Lines in the records below that contain the word "grippers" must each be copied.

- **EXERCISE MATERIAL**

* * *

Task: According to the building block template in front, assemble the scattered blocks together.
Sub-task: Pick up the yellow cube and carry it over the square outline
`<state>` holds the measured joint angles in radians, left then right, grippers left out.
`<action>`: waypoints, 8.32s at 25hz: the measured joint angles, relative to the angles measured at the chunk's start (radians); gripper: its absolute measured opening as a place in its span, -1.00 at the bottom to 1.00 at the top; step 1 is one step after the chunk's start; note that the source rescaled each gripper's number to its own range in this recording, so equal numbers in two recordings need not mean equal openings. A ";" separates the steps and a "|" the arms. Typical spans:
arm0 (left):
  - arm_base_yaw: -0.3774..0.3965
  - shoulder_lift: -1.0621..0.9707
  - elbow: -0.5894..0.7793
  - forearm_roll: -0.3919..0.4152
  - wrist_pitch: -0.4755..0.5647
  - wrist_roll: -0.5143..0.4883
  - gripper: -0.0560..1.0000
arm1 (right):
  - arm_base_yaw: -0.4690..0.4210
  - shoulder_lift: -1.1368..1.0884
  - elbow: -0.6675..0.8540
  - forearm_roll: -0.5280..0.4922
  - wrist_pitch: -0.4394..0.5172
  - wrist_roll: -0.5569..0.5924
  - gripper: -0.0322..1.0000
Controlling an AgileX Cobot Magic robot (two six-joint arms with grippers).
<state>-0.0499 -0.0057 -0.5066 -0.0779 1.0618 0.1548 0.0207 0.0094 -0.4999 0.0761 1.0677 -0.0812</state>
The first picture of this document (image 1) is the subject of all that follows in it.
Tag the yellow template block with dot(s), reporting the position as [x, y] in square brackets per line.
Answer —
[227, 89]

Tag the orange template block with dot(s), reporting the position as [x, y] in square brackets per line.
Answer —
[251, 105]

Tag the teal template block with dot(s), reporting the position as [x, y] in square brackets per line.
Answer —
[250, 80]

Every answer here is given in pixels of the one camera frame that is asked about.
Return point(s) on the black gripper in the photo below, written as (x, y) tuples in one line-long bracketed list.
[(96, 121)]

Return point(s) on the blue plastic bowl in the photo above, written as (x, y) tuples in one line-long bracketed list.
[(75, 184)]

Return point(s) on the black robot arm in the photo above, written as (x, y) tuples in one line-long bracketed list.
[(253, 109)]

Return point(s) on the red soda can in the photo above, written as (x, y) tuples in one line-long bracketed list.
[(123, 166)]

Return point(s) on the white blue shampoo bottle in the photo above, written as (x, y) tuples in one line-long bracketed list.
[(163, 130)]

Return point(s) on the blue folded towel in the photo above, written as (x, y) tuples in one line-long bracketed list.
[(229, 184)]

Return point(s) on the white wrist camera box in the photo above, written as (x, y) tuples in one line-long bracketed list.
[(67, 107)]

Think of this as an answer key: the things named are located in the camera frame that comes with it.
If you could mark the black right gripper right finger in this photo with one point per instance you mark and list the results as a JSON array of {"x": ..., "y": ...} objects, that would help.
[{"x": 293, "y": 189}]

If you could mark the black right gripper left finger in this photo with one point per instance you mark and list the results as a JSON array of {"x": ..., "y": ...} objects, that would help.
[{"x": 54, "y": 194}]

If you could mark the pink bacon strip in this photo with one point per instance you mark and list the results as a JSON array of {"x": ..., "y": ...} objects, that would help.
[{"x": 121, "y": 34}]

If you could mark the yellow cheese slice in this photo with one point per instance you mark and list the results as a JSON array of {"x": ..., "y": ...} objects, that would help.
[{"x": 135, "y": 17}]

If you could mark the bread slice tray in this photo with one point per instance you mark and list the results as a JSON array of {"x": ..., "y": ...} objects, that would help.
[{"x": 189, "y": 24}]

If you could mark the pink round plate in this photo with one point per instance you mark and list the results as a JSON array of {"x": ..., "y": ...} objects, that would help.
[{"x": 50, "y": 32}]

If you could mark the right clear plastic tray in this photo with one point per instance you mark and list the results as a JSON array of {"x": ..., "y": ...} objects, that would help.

* * *

- **TASK RESPONSE**
`<state>` holds the measured joint angles in radians, left then right, grippers left out.
Controlling an AgileX Cobot Magic robot (two six-joint arms with grippers).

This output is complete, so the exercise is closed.